Thanks, Jim, for the summit invitation. It caused a great deal of thought, an exercise I always welcome. I would appreciate having your comments and those of your readers.


HHS To Provide support For Older Lesbian, Gay, Bisexual And Transgender Individuals 


  1. I agree with Leon that our golden years should not be viewed as a sad, lifeless time. I think the key is staying engaged in activities and community as opposed to becoming reclusive, which I think many people stereotype elders as being.

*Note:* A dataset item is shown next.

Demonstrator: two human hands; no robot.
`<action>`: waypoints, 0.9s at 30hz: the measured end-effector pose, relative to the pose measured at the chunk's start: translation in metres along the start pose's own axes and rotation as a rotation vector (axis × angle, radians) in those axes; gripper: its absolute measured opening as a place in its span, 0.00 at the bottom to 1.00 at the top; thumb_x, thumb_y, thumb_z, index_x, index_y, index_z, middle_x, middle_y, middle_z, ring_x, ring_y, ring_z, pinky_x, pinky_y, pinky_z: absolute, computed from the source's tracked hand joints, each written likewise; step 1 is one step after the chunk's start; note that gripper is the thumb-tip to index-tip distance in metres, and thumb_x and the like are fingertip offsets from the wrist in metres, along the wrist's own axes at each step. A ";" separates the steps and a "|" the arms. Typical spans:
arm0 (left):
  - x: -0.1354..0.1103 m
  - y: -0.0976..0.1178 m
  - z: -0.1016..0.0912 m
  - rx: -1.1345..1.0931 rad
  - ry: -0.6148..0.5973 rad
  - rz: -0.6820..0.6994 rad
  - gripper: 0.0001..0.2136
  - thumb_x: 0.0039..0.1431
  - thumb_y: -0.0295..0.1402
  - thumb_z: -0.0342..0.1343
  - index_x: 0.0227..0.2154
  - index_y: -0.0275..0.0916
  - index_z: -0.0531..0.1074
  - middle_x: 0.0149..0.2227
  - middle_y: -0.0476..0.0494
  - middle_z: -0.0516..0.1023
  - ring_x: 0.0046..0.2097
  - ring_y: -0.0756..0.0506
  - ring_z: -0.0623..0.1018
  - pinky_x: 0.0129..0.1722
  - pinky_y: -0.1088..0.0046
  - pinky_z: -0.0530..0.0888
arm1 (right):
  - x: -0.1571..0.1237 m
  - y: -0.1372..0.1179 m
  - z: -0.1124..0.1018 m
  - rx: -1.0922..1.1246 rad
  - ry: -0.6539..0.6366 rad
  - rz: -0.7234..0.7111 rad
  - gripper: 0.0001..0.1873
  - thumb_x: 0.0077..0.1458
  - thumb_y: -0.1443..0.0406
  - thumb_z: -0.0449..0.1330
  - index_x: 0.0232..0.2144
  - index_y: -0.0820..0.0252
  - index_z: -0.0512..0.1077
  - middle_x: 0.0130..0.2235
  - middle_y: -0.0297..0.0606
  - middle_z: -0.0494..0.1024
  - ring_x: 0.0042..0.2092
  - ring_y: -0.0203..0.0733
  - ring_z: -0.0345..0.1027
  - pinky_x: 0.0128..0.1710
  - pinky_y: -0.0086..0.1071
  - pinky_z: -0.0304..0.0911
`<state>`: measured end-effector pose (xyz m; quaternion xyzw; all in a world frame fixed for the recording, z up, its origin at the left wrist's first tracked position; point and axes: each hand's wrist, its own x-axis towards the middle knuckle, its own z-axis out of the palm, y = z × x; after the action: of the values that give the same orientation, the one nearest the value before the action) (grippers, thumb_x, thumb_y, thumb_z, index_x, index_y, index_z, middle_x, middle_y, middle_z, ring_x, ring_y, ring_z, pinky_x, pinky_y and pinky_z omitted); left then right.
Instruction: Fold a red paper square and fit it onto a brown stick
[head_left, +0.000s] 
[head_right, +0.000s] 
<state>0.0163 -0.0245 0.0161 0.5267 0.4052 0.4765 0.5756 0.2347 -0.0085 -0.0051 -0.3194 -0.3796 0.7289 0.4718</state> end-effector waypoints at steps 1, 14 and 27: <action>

  2. As one who is entering the "aging" population at almost 60 years of age, I worry that so little focus is put on those who are living with the medical issues HIV and the medical issues of aging. I too attended the LGBTI Summit. I was disappointment with the lack of conversation of aging and the LGBTI community. When looking at 'gay' news, the images are of young 20somethings, and the aged are omitted more often then not. Wake up, smell the coffee and remember we are all aging.

  3. The SAGE Program at Center on Halsted offers a lot for those of us who are "seasoned with life", shall we say. SAGE is an acronym for Services and Advocacy for GLBT Elders (sometimes endearingly called Sexy And Gay Elders)
    All of the prgorams are free for older adults and include: art, film, discussion groups, cultural outings, lunches, fitness, educational seminars, and support groups. There are a lot of folks who attend these programs (an average of 100 people attend the Tuesday Lunch) and SAGE is really working towards senior visibility in the LGBT community. I just wanted to get the word out that there ARE resources in Chicago and that we can take advantage of them.

  4. I think the point here is that Leon, and others, need SERVICES other than social get togethers and the like - they need to access health care, and housing, and other critical services that really are a matter of life and death. Does SAGE provide those sorts of linkages?